## WHAT IS REQUIRED
Return all the data exactly, keeping the pictures out.

## DATASET EXTRACT
════════════════════

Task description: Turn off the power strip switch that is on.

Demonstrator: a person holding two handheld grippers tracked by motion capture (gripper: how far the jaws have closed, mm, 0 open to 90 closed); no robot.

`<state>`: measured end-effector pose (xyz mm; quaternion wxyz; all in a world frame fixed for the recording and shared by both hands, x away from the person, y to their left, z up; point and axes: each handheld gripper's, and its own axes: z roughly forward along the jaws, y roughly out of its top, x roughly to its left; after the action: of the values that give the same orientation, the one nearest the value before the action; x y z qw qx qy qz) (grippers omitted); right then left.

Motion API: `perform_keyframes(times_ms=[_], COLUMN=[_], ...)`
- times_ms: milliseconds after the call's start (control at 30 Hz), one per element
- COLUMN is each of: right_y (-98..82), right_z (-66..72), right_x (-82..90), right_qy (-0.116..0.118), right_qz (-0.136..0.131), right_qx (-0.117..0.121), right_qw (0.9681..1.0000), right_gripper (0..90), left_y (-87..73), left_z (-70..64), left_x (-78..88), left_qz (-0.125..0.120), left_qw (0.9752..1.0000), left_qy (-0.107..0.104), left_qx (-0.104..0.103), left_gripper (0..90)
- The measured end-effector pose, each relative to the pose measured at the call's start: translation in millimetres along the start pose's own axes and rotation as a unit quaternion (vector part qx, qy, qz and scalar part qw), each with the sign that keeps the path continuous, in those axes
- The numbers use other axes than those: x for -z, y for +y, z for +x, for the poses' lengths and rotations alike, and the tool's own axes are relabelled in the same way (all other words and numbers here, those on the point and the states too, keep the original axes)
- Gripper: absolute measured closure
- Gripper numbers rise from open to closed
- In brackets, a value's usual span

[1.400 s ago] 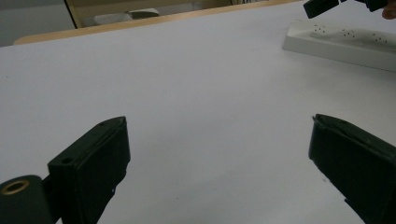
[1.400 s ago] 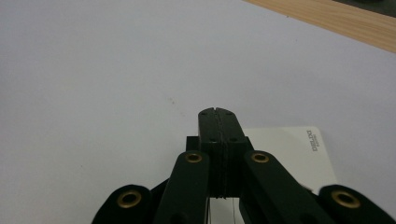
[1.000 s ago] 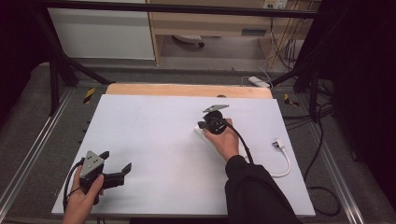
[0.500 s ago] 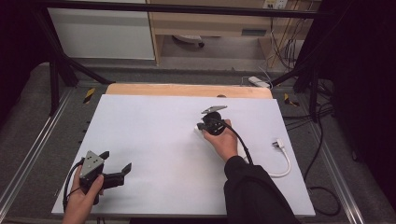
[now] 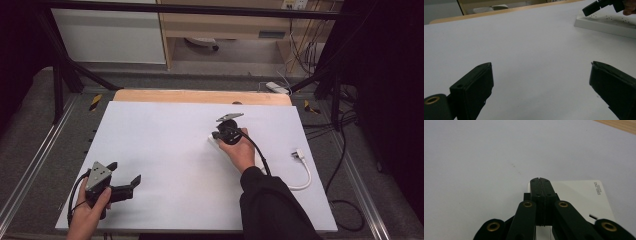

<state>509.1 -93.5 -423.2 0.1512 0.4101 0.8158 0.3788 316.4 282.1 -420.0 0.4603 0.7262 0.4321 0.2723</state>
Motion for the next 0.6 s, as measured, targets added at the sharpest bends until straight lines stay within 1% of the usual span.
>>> perform_keyframes(times_ms=[167,367,600], right_y=[-0.2,-0.5,-1.4], right_z=[-1.1,-2.5,-2.6], right_x=[2.1,4.1,5.8], right_qy=[-0.001,0.0,-0.001], right_qz=[0.004,0.008,0.015], right_qx=[0.002,-0.001,0.005], right_qw=[1.0,1.0,0.9999], right_gripper=[90.0,90.0,90.0], left_y=[-0.1,-0.1,-0.1], left_z=[-0.4,-0.3,-0.7], left_x=[-0.4,-0.5,-0.6], left_qz=[0.0,0.002,0.003], left_qw=[1.0,1.0,1.0], left_qy=[-0.001,-0.002,-0.003], left_qx=[0.001,-0.002,-0.003], left_gripper=[5.3,5.3,5.3])
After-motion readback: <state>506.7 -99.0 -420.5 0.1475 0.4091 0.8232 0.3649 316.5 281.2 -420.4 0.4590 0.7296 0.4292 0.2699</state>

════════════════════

## OUTPUT OF THE TASK
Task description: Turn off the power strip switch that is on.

Demonstrator: a person holding two handheld grippers tracked by motion capture (gripper: how far the jaws have closed, mm, 0 open to 90 closed); no robot.

`<state>`: measured end-effector pose (xyz mm; quaternion wxyz; all in a world frame fixed for the recording and shared by both hands, x away from the person, y to their left, z up; point and axes: each handheld gripper's, and its own axes: z roughly forward along the jaws, y roughly out of its top, x roughly to its left; after the action: of the values that give the same orientation, the one nearest the value before the action; x y z qw qx qy qz) (grippers omitted); right then left.

Motion API: `perform_keyframes(times_ms=[_], COLUMN=[_], ...)`
- times_ms: milliseconds after the call's start (control at 30 Hz), one per element
- COLUMN is each of: right_y (-98..82), right_z (-66..72), right_x (-82..90), right_qy (-0.116..0.118), right_qz (-0.136..0.131), right_qx (-0.117..0.121), right_qw (0.9681..1.0000), right_gripper (0..90), left_y (-87..73), left_z (-70..64), left_x (-78..88), left_qz (-0.125..0.120), left_qw (0.9752..1.0000), left_qy (-0.107..0.104), left_qx (-0.104..0.103), left_gripper (0..90)
- The measured end-effector pose, each relative to the pose measured at the call's start: translation in millimetres along the start pose's own axes and rotation as a unit quaternion (vector part qx, qy, qz and scalar part qw), each with the sign that keeps the path continuous, in those axes
- The numbers use other axes than those: x for -z, y for +y, z for +x, for the poses' lengths and rotations alike, and the tool's own axes are relabelled in the same way (all other words and numbers here, those on the point and the states too, keep the original axes)
- Gripper: absolute measured closure
- Gripper numbers rise from open to closed
- In brackets, a value's usual span

[1.400 s ago] 
[1.400 s ago] 
[1.000 s ago] 
[0.500 s ago] 
[now] 

<state>509.1 -93.5 -423.2 0.1512 0.4101 0.8158 0.3788 316.4 282.1 -420.0 0.4603 0.7262 0.4321 0.2723</state>
Motion for the next 0.6 s, as measured, targets added at the sharpest bends until straight lines stay within 1% of the usual span.
>>> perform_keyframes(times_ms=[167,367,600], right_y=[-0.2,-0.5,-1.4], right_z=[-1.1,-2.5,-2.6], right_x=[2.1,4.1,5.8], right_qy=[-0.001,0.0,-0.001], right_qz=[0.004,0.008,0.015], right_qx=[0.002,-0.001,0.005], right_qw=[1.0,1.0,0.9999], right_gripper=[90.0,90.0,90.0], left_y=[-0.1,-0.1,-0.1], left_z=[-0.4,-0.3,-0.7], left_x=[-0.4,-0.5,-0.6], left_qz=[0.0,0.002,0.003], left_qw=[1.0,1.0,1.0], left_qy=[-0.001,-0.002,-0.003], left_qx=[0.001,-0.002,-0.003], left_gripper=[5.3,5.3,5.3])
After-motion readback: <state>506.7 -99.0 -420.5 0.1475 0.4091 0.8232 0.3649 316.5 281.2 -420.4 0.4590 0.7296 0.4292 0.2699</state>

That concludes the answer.